■ **WHAT TO WORK ON**: For the material below, return exactly the lines starting at the line containing "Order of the" and ending at the line containing "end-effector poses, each", both ends included, and no others.

■ **DATA**:

----------

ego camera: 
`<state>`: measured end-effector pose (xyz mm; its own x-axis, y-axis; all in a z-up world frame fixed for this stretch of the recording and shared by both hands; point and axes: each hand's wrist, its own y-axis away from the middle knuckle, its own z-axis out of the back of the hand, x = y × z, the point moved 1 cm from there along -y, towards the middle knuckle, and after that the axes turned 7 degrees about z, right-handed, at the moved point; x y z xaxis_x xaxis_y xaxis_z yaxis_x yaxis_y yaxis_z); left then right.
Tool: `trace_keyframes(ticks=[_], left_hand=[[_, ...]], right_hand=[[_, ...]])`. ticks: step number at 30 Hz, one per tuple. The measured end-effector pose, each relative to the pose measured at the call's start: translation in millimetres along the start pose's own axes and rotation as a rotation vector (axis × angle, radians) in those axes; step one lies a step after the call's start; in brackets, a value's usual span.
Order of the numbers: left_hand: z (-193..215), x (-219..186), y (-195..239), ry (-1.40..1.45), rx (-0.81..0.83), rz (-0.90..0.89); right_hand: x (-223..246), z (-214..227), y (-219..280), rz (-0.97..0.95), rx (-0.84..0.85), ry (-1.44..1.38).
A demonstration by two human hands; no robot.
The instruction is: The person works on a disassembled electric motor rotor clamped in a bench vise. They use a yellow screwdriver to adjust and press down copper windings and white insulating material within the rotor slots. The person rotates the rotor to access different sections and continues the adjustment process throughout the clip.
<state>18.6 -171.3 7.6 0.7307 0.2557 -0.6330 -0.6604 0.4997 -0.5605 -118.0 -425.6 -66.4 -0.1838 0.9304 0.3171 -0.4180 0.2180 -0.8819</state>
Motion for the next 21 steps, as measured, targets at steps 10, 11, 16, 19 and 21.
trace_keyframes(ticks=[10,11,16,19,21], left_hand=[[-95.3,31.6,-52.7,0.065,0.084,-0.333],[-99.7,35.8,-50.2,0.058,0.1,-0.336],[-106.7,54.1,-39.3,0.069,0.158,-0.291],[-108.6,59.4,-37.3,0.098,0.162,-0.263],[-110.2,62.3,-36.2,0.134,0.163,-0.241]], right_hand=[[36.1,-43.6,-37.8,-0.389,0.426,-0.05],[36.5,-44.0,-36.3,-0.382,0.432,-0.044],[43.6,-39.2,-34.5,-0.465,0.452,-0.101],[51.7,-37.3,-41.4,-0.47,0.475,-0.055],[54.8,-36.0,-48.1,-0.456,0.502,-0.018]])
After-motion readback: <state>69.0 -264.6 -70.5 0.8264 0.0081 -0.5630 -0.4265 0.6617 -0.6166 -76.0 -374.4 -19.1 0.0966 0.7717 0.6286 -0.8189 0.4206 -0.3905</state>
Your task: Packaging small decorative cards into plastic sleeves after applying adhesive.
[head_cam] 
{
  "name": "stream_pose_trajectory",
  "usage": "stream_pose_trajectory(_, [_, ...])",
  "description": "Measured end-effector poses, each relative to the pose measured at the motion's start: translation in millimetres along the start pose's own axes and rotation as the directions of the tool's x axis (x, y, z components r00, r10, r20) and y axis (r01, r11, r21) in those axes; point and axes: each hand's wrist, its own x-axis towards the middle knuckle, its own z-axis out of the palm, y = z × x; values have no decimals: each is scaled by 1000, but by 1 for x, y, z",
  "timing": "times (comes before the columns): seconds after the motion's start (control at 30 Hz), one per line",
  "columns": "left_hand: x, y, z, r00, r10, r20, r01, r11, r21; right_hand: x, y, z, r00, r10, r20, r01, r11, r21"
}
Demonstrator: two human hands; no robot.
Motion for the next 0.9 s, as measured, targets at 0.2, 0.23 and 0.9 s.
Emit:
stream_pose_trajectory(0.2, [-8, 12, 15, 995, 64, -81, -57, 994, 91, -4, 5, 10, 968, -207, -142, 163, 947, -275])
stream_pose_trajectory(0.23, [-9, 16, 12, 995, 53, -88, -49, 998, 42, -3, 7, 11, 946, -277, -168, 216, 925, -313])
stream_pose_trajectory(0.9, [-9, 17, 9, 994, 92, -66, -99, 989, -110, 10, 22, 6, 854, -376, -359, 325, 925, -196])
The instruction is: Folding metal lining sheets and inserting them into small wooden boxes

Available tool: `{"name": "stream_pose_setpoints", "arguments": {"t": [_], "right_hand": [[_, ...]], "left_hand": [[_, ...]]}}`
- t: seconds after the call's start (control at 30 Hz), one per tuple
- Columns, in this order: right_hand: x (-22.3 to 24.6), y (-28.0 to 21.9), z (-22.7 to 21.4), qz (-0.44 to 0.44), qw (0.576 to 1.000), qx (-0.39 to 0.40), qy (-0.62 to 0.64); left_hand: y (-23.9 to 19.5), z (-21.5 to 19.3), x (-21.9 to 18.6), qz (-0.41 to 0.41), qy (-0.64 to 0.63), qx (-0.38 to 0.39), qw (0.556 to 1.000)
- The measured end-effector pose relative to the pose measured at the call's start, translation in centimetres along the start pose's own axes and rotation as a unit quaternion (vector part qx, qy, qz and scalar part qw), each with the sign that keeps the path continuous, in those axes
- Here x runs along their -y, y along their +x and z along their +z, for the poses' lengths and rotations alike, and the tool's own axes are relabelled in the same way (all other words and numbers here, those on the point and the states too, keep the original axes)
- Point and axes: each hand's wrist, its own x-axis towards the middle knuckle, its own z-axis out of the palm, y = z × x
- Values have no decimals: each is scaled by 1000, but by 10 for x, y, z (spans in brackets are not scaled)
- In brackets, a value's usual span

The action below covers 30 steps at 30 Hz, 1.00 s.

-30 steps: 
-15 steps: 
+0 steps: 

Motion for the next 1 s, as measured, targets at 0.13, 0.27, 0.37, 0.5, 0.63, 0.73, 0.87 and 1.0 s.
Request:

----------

■ **EXPECTED OUTPUT**:
Order of the numbers: left_hand: z (-193..215), x (-219..186), y (-195..239), ry (-1.40..1.45), rx (-0.81..0.83), rz (-0.90..0.89); right_hand: x (-223..246), z (-214..227), y (-219..280), rz (-0.97..0.95), rx (-0.84..0.85), ry (-1.44..1.38).
A demonstration by two human hands; no robot.
The instruction is: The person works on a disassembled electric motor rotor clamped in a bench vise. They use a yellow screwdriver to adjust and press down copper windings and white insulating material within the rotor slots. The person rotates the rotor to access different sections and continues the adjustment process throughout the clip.
<state>18.6 -171.3 7.6 0.7307 0.2557 -0.6330 -0.6604 0.4997 -0.5605 -118.0 -425.6 -66.4 -0.1838 0.9304 0.3171 -0.4180 0.2180 -0.8819</state>
Motion for the next 21 steps, as measured, targets at steps 10, 11, 16, 19 and 21.
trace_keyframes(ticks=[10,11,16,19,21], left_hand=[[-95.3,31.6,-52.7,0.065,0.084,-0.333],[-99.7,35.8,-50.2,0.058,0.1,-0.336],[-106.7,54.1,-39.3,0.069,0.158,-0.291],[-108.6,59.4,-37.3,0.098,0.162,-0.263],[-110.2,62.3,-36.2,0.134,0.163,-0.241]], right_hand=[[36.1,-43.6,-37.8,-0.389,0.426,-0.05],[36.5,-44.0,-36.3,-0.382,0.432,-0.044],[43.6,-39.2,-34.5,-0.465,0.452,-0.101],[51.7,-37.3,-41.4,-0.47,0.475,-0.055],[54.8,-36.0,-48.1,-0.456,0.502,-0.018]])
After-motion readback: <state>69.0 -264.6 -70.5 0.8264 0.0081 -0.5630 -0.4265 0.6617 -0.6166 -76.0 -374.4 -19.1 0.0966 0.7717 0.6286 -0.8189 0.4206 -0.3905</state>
Your task: Packaging small decorative cards into plastic sleeves after applying adhesive.
[head_cam] 
{
  "name": "stream_pose_trajectory",
  "usage": "stream_pose_trajectory(_, [_, ...])",
  "description": "Measured end-effector poses, each relative to the pose measured at the motion's start: translation in millimetres along the start pose's own axes and rotation as the directions of the tool's x axis (x, y, z components r00, r10, r20) and y axis (r01, r11, r21) in those axes; point and axes: each hand's wrist, its own x-axis towards the middle knuckle, its own z-axis out of the palm, y = z × x; values have no decimals: each is scaled by 1000, but by 1 for x, y, z",

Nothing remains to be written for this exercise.